Material provided:
+-------+
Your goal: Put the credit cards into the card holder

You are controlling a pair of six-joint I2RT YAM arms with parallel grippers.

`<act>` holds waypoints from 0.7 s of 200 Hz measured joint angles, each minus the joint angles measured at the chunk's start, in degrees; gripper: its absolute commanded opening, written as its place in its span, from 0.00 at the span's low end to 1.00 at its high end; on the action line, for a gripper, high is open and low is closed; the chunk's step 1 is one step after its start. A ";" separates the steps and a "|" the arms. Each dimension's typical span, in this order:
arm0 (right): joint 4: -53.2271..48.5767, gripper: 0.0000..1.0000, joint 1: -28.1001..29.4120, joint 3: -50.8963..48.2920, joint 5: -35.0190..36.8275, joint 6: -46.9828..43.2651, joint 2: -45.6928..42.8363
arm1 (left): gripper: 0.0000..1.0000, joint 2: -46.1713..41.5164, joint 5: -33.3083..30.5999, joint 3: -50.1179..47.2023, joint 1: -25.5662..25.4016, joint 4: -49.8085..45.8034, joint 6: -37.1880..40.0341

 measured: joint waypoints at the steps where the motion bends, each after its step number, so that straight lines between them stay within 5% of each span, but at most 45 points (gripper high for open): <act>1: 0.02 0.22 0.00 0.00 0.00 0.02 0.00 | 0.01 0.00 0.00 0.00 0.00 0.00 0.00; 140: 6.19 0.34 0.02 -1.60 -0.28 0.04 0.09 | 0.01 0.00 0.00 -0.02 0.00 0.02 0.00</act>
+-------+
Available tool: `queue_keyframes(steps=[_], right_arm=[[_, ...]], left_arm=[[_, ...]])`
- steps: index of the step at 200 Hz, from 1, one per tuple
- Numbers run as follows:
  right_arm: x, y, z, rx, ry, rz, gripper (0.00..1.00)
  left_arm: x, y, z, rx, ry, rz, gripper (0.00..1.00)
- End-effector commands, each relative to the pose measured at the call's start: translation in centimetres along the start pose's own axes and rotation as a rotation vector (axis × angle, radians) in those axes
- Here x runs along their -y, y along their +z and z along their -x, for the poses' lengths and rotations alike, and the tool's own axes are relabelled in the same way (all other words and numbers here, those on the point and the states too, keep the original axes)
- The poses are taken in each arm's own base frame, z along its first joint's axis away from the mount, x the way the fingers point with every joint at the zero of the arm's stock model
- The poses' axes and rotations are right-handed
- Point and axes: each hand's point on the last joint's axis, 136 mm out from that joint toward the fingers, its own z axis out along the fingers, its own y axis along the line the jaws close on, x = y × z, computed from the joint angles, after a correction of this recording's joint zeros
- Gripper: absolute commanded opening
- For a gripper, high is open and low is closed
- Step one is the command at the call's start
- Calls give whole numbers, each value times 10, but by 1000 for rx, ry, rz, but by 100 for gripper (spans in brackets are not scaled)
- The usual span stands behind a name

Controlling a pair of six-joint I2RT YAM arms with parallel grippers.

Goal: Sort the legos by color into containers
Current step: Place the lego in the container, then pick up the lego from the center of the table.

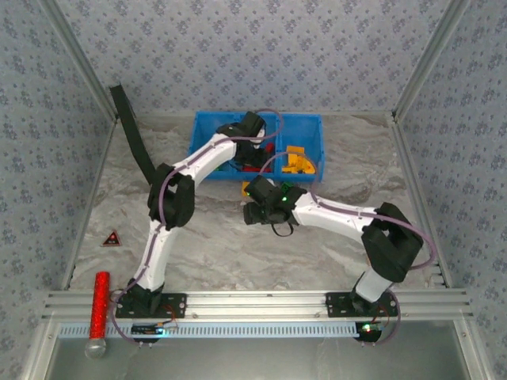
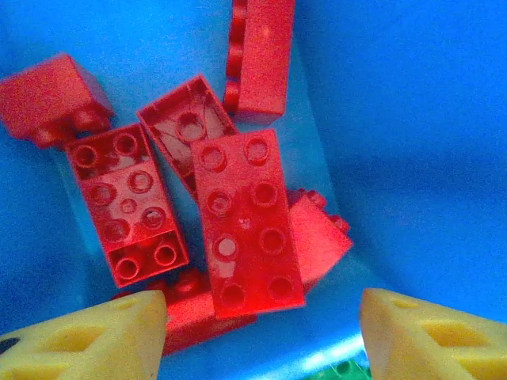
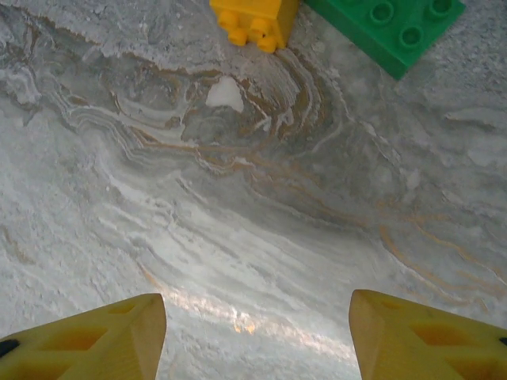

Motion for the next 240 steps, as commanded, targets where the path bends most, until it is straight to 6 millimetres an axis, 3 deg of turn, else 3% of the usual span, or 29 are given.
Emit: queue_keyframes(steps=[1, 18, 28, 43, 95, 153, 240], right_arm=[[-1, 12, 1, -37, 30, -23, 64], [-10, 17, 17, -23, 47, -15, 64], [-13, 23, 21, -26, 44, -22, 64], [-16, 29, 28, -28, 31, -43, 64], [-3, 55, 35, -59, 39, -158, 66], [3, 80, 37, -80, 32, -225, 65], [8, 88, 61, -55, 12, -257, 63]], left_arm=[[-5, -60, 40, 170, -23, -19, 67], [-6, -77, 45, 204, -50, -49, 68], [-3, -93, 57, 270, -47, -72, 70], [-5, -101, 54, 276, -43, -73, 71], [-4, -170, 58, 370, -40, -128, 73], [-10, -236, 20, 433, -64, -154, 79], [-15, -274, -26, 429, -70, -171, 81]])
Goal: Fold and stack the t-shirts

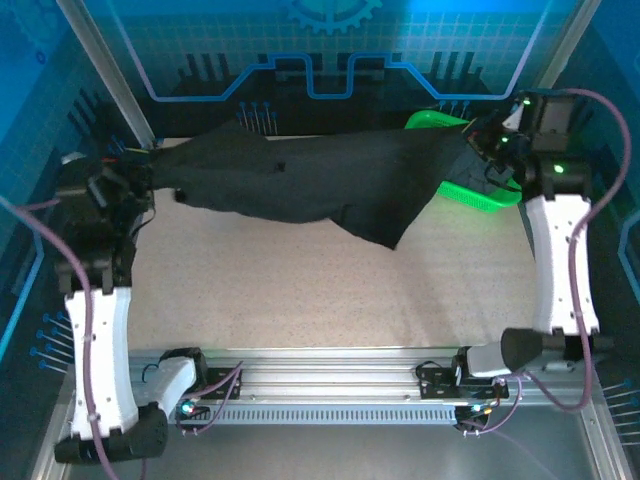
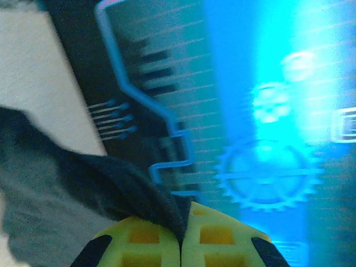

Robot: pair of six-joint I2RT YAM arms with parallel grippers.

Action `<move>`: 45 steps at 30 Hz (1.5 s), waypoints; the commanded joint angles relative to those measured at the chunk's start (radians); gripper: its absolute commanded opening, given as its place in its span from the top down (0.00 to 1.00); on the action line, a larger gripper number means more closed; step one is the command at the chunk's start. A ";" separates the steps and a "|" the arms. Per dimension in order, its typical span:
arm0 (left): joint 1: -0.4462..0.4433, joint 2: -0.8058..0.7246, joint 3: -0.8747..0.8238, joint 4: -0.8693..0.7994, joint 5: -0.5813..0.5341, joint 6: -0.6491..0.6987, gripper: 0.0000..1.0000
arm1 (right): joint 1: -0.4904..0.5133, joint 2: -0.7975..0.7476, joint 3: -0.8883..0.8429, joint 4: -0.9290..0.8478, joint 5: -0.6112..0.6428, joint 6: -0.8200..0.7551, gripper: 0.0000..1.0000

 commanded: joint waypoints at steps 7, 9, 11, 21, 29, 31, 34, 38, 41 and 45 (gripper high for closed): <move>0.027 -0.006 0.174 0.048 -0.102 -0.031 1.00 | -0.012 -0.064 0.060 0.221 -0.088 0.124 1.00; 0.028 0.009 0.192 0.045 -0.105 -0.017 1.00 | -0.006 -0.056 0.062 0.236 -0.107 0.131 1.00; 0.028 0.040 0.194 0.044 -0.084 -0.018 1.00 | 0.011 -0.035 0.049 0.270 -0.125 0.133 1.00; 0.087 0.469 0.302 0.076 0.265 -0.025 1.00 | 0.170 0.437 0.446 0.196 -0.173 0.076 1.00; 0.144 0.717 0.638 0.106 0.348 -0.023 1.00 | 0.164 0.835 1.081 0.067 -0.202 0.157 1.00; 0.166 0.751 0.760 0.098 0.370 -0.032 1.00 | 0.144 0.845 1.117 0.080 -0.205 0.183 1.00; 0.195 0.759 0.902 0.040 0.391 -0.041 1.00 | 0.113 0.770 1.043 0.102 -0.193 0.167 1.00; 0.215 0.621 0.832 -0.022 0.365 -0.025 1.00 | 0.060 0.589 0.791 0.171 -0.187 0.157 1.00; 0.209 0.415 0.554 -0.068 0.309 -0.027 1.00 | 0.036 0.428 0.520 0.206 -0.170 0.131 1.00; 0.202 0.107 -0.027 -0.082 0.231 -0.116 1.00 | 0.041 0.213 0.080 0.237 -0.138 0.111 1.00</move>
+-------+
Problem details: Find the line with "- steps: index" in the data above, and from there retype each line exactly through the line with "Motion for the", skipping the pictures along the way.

Output of the task:
- steps: index of the step at 200 Hz, from 1, one per tuple
- Numbers run as follows:
  right_arm: x, y, z, rx, ry, rz, gripper (0.00..1.00)
  left_arm: x, y, z, rx, ry, rz, gripper (0.00..1.00)
- End-effector commands, each relative to the pose measured at the call's start: translation in centimetres along the start pose's own axes and rotation as a rotation vector (axis × angle, radians) in those axes
- Here x runs along their -y, y along their +z and z along their -x, for the poses' lengths and rotations alike, and the tool's own axes are relabelled in the same way (all other words and numbers here, those on the point and the states too, keep the original axes)
- The poses are taken in each arm's own base frame, z along its first joint's axis away from the mount, x the way the fingers point with every joint at the zero of the arm's stock model
- The poses' axes and rotations are right-handed
- Point and axes: each hand's point on the last joint's axis, 136 mm out from that joint toward the fingers, its own z axis out along the fingers, its own y axis along the line the jaws close on, x = y × z, computed from the joint angles, after a correction of this recording's joint zeros
- Gripper: absolute commanded opening
- For a gripper, high is open and low is closed
- Step one is the command at the call's start
- Calls give whole numbers, each value times 10, but by 1000 for rx, ry, rz, but by 100 for gripper (spans in brackets are not scaled)
- The usual span stands behind a name

Controlling a pair of six-joint I2RT YAM arms with parallel grippers.

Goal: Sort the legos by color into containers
Current step: Place the lego in the container, then pick up the lego from the center of the table.


Motion for the next 240 steps, as commanded, targets where the path bends most, until it is straight to 6 millimetres an axis, 3 deg of turn, else 3% of the usual span, or 29 are given.

The requested output is now complete.